Here are some useful top tips which are designed to assist hospitality and leisure businesses with brand protection.  

1. Contracts

Ensure that all contracts and consultancy agreements state that you own the IP rights developed by you or for you by employees or third-party consultants. A strong internal IP policy can also enhance brand protection. If appropriate, such contracts should also include IP assignments.

2. Originality

Conduct searches to establish whether your branding idea is original. The UK Intellectual Property Office Website allows you to carry out patent, design and trademark searches. It is advisable to do this early in brand development. For example, if you have come up with a name for your new company or brand, a trademark search allows you to see if that name is already registered by someone else.

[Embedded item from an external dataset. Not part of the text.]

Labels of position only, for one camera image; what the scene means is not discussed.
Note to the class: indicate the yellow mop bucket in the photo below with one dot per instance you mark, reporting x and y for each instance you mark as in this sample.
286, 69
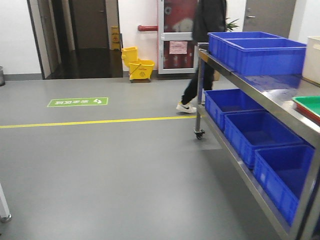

Searches at Companies House also allow you to see if the brand name you want to use is already registered by someone else. Carrying out simple searches like this can avoid you being accused of intellectual property infringement or “passing off” later down the line.     

3. Copyright ©

Copyright protects original literary, dramatic, musical and artistic works, including films, music and computer programs. Copyright protects against the copying of another’s work and the physical expression or representation of an idea, but it does not protect against independent development of the same idea. Copyright ownership allows the owner to prevent the unauthorised use of the work, such as making copies or uploading the work to the internet. 

Copyright automatically arises on the creation of the relevant work and lasts for 70 years after the death of the author in relation to dramatic, artistic, literary and musical works. The creator of the work is usually the first owner of the copyright in it. You can make your copyright protection stronger by making it clear to the wider public that the relevant work is protected by copyright. You can do this by adding the copyright symbol ©, your name and the date of creation of the relevant copyright work. A solicitor with experience of copyright infringement can help bring or defend claims where copyright infringement is alleged.

If you would like more information regarding copyright, you can read our blog on a claimant’s guide to copyright infringement.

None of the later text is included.